The problem =>
Keep the wording of each record exactly the same when you repeat it, and leave out pictures.

━━━━━ Source data ━━━━━

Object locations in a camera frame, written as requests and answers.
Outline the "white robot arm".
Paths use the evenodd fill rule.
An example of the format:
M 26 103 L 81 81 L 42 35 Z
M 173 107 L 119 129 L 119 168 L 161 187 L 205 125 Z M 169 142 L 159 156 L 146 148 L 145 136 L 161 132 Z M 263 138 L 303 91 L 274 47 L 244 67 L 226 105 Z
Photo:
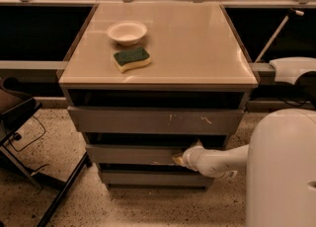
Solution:
M 246 227 L 316 227 L 315 111 L 270 113 L 247 145 L 220 151 L 196 142 L 174 161 L 218 179 L 245 167 Z

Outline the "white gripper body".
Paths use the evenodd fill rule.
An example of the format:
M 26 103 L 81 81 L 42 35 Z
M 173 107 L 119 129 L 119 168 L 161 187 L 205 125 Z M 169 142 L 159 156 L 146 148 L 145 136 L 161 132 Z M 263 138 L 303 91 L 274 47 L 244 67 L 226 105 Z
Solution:
M 200 145 L 193 146 L 187 149 L 183 153 L 184 166 L 190 170 L 197 171 L 199 155 L 202 154 L 204 151 L 205 149 Z

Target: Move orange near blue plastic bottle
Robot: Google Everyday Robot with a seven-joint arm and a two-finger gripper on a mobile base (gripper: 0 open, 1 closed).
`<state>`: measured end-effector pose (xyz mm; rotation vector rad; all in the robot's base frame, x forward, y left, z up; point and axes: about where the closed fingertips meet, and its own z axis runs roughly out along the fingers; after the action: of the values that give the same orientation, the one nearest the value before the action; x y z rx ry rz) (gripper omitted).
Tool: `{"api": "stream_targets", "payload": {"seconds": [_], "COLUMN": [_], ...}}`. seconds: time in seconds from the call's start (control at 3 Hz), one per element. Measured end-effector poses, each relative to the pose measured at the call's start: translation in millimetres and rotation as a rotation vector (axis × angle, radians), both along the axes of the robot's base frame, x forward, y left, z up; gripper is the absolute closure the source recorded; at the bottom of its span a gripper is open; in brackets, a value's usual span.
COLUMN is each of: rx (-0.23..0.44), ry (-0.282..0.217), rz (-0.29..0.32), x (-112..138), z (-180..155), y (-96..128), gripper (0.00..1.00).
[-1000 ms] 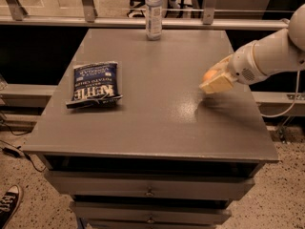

━━━━━

Task output =>
Object locations in a camera frame, written as requests and answers.
Outline the "white robot arm".
Paths use the evenodd fill rule.
An example of the format:
M 26 103 L 81 81 L 42 35 Z
M 173 107 L 119 129 L 119 168 L 161 187 L 205 125 Z M 169 142 L 159 156 L 146 148 L 145 136 L 161 132 Z M 263 138 L 303 91 L 274 47 L 244 67 L 226 105 Z
Photo:
Solution:
M 246 227 L 316 227 L 315 111 L 270 113 L 247 145 L 220 151 L 196 142 L 174 161 L 218 179 L 245 167 Z

Outline the "white gripper body".
Paths use the evenodd fill rule.
An example of the format:
M 26 103 L 81 81 L 42 35 Z
M 173 107 L 119 129 L 119 168 L 161 187 L 205 125 Z M 169 142 L 159 156 L 146 148 L 145 136 L 161 132 Z M 263 138 L 303 91 L 274 47 L 244 67 L 226 105 Z
Solution:
M 200 145 L 193 146 L 187 149 L 183 153 L 184 166 L 190 170 L 197 171 L 199 155 L 202 154 L 204 151 L 205 149 Z

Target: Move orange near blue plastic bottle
Robot: Google Everyday Robot with a seven-joint arm and a two-finger gripper on a mobile base (gripper: 0 open, 1 closed).
`<state>`: measured end-effector pose (xyz mm; rotation vector rad; all in the robot's base frame, x forward, y left, z up; point and axes: about where the closed fingertips meet, and its own z axis runs roughly out along the fingers; after the action: of the values that give the same orientation, the one nearest the value before the action; x y z rx ry rz) (gripper omitted).
Tool: `{"api": "stream_targets", "payload": {"seconds": [_], "COLUMN": [_], ...}}`. seconds: time in seconds from the call's start (control at 3 Hz), one per element. Measured end-effector poses, each relative to the pose measured at the call's start: translation in millimetres and rotation as a rotation vector (axis × angle, radians), both along the axes of the robot's base frame, x forward, y left, z up; gripper is the absolute closure the source recorded; at the bottom of its span a gripper is open; in brackets, a value's usual span.
COLUMN is each of: rx (-0.23..0.44), ry (-0.282..0.217), rz (-0.29..0.32), x (-112..138), z (-180..155), y (-96..128), gripper (0.00..1.00).
[-1000 ms] 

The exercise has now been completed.